Judging The Size Of An Affiliate’s Balls

You can often judge the size of an affiliate’s balls by his willingness to keep scaling a successful campaign when he’s surpassed the amount of profit he was originally hoping to make.

A sense of vertigo can kill the desire of the “working class” affiliate. Maybe instead of raising the CPM bid to $0.50 and opening the traffic floodgates, he’ll settle for his slow trickle of leads at $0.45. When you’re profiting, and profiting well, you need to let go of your reservations about cranking up the heat and raising your costs. Spend serious money to make serious money. That’s how it works.

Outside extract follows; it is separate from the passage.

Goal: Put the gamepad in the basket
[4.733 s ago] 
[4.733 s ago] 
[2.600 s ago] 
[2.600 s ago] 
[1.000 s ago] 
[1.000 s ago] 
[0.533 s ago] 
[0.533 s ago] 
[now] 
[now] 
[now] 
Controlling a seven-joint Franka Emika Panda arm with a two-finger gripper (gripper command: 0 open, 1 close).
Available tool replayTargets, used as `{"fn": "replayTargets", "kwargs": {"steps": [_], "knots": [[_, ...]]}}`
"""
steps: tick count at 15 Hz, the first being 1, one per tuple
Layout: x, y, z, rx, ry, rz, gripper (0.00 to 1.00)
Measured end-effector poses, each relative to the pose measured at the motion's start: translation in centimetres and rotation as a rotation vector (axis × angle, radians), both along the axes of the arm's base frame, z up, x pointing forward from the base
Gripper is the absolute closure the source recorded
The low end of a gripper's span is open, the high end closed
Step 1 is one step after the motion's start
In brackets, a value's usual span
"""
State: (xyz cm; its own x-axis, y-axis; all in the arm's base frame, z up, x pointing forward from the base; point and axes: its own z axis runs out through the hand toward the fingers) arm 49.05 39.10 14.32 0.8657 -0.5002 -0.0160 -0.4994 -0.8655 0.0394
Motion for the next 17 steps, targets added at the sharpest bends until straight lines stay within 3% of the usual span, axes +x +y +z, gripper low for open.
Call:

Your little friend, Volume, will make a 650% ROI micro-campaign look laughable when the powers of mass consumption are at work.

Yet many affiliates panic over the idea of bidding higher to capture more traffic, especially if they reach a level of profitability where the bills are paid and they’re living in comfort. Success isn’t just the relentless pursuit of optimized campaigns, but developing scaled campaigns that reach mass markets. A constant aching desire to increase revenue, the heartbeat of any successful entrepreneur, is why the super affiliates are wining and dining the girls you can only whack off to over Facebook in your mother’s basement.

If you want to live like a super affiliate, THINK like a super affiliate.

Don’t set yourself flimsy targets like “this month I’m going to make enough money to pay my water bills and then maybe splash out on some toys for my hamster”. If you aim low and succeed, you’ll be filled with a sense of achievement that you don’t fucking deserve.

If you’re making money with a campaign, raise the click prices. Raise those bid prices. Expand your demographics to be as all-encompassing as they possibly can be while still making you money. The broader you can survive, the sooner you’ll thrive.

There are times where I look at my Excel spreadsheet and I see a campaign with 650% ROI. Boasting any kind of volume, I’d be ready to say screw you all, pack up my blog, bust out the sun-cream and spend the rest of my life in the Bahamas. But of course, 650% ROI doesn’t mean shit unless it’s sustainable and scalable.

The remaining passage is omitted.